Food carts are everywhere, their numbers growing; Jimmy’s Fresh Food is at 72nd and Columbus, my neighbourhood. Where I grew up, the local fair had a joint called Jimmy’s Lunch. Good karma name, I guess.
It’s a workingman’s lunch spot—no seats, no tables, no roof, low prices, hot food, long line=good value. No one says ‘no smoking’. Two guys work this 4’x10’ trailer. It comes and goes, every day. That’s the rule, if you run a lunch trailer and if you do, be strong.
Nobody is going to tell you what these guys really make but this will give you an idea: for the right to sell on the street, the guy outside the Met Museum pays yearly $400,000, the guy at 72 and CPW sells around 15 cases of water a day and 200 hot dogs, and pays more than a $250,000 for the right to do so. These are city fees.
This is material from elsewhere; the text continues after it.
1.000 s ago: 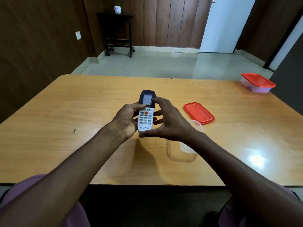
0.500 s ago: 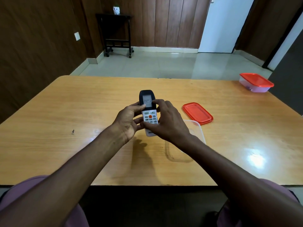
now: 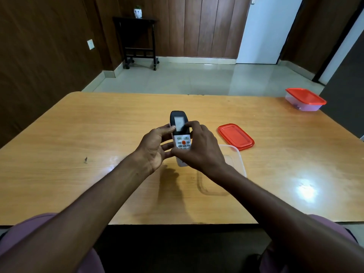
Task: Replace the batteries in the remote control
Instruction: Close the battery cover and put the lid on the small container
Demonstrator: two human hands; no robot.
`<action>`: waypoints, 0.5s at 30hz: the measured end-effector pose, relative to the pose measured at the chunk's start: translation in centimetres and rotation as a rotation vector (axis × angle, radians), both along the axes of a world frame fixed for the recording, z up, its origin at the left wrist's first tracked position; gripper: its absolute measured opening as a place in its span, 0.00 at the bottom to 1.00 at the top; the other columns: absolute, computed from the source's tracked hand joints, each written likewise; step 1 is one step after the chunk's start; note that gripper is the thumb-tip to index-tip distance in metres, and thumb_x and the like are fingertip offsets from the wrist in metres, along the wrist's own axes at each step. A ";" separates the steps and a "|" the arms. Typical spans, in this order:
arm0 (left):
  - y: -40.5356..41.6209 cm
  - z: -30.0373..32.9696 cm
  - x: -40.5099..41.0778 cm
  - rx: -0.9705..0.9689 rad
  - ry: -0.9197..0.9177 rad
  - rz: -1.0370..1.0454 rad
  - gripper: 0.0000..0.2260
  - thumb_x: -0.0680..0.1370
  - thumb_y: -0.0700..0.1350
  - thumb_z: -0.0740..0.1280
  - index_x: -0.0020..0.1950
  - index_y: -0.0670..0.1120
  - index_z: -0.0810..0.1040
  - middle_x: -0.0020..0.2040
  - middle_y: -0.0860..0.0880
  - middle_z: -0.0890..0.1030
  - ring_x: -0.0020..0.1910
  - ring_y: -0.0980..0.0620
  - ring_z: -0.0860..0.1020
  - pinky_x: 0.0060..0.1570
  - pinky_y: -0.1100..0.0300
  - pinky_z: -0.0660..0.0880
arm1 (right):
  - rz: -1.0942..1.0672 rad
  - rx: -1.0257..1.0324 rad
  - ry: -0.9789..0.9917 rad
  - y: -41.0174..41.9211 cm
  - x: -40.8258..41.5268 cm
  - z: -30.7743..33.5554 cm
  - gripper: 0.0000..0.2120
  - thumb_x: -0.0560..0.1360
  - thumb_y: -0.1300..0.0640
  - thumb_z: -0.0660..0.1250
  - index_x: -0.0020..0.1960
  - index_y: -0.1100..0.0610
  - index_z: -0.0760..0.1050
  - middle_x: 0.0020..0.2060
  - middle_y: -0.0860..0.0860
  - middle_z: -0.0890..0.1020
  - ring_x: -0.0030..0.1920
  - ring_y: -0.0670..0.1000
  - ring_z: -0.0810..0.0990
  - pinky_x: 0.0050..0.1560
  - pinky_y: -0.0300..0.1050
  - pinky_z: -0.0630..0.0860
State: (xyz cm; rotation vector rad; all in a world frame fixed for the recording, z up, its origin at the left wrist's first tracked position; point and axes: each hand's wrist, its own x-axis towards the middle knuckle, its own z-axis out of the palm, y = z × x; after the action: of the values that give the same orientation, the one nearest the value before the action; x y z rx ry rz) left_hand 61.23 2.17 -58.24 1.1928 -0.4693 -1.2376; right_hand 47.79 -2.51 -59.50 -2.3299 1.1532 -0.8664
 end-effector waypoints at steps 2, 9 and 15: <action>-0.1 0.1 0.1 0.020 -0.049 -0.007 0.11 0.79 0.45 0.67 0.60 0.44 0.82 0.47 0.46 0.85 0.39 0.48 0.85 0.36 0.56 0.81 | -0.031 0.040 -0.028 -0.2 0.0 0.2 0.33 0.65 0.44 0.75 0.66 0.52 0.71 0.54 0.51 0.79 0.51 0.51 0.79 0.47 0.48 0.78; -0.6 -1.4 0.7 0.200 -0.862 -0.033 0.09 0.78 0.47 0.69 0.58 0.53 0.83 0.60 0.47 0.83 0.58 0.46 0.80 0.57 0.54 0.77 | -0.229 0.100 -0.014 -4.6 0.0 1.1 0.29 0.64 0.42 0.74 0.62 0.52 0.76 0.52 0.52 0.83 0.50 0.53 0.81 0.41 0.45 0.72; -0.7 -2.0 0.2 0.285 -1.372 -0.244 0.18 0.77 0.49 0.70 0.67 0.50 0.79 0.68 0.48 0.75 0.65 0.47 0.74 0.58 0.55 0.73 | -0.337 0.169 0.191 -9.7 0.3 0.3 0.28 0.66 0.41 0.75 0.59 0.56 0.78 0.51 0.54 0.84 0.47 0.55 0.82 0.38 0.44 0.71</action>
State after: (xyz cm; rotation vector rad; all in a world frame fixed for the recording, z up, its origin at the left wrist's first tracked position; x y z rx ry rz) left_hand 61.45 1.44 -60.21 2.1969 -1.4907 -0.4940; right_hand 48.13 -12.22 -59.18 -2.1500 1.6654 -0.6317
How can this be? Well, the Met Museum has 5 million visitors a year and Central Park has 40 million. That’s a lot of stomachs with a lot of money.
Who gets the best spots? Vendors mostly police themselves—no encroaching. If they do, something bad usually happens.
USA military veterans get a break—their fee is waived under a 20th century law, so they are valuable employees of cart owners who are not veterans. A lot of money changes hands both outside and inside those carts.